Small molecule databases like CAS, Beilstein, PubChem, KEGG and many others are discussed here.

Title Large-Scale Annotation of Small-Molecule Libraries Using Public Databases
Yingyao Zhou,* Bin Zhou, Kaisheng Chen, S. Frank Yan, Frederick J. King, Shumei Jiang, and Elizabeth A. Winzeler
Source J. Chem. Inf. Model.; 2007, ASAP
DOI http://dx.doi.org/10.1021/ci700092v
Short Review

Targeted at biomedical and chemical (drug) research this article calculates the overlap of different closed-source (CAS,WDI,IDDB3) and open chemical databases (PubChem, KEGG, MeSH). A pipeline for annotating and merging compound data from more than 15 databases is shown.
Some astonishing results are obtained:
"We assumed that the CAS database was the "golden standard" for representing all of the current knowledge of small molecules largely because of its extensive comprehensiveness compared to other sources.

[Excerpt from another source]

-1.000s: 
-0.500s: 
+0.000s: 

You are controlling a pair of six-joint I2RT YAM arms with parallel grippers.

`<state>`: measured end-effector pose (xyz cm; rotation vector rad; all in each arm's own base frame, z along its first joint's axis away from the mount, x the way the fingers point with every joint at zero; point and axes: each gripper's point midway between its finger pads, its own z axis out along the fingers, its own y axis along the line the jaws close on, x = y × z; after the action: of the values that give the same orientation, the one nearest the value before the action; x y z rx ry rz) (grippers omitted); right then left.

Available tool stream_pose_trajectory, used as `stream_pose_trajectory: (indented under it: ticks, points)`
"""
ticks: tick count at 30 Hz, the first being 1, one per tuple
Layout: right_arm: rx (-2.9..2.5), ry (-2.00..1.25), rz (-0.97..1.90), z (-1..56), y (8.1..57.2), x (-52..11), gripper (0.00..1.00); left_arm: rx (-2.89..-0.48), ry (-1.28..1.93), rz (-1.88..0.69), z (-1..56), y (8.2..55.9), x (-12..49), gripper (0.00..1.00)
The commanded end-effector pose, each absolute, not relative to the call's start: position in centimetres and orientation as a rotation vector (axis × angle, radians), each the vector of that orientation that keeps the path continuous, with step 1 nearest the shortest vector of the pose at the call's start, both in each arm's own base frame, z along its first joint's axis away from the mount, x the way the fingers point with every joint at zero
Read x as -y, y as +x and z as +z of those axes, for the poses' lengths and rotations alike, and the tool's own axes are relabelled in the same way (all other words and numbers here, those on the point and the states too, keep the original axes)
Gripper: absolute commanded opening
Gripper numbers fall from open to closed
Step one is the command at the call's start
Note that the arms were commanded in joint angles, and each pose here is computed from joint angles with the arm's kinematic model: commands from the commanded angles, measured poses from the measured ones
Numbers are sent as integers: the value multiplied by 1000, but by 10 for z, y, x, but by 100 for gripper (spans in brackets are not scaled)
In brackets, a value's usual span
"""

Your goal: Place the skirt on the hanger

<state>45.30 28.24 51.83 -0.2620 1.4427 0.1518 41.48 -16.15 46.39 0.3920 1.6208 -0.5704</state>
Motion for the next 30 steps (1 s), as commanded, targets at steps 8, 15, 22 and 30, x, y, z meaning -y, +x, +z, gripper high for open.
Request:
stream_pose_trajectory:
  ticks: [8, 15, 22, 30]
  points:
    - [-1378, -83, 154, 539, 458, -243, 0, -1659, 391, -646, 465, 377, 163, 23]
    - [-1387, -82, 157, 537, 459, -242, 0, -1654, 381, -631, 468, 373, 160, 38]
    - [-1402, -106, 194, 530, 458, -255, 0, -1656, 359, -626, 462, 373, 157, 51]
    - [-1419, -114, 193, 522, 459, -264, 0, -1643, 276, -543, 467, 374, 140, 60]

Unfortunately, as many as 36% of the class-C structures found in the PubChem database currently are not present in the CAS database, indicating that CAS has not taken advantage of this public resource."

This is a serious issue and the CAS Advisory Committee needs to do something about, otherwise the innovation-spin at CAS is lost after 100 years. And it is very obvious and clear what do:

"It would be preferable if all 26 million structures in the CAS system were readily accessible via PubChem or other informatic services, in order to prescan in-house compound collections quickly and identify those that have patent, reaction, and/or other literature data in the CAS database."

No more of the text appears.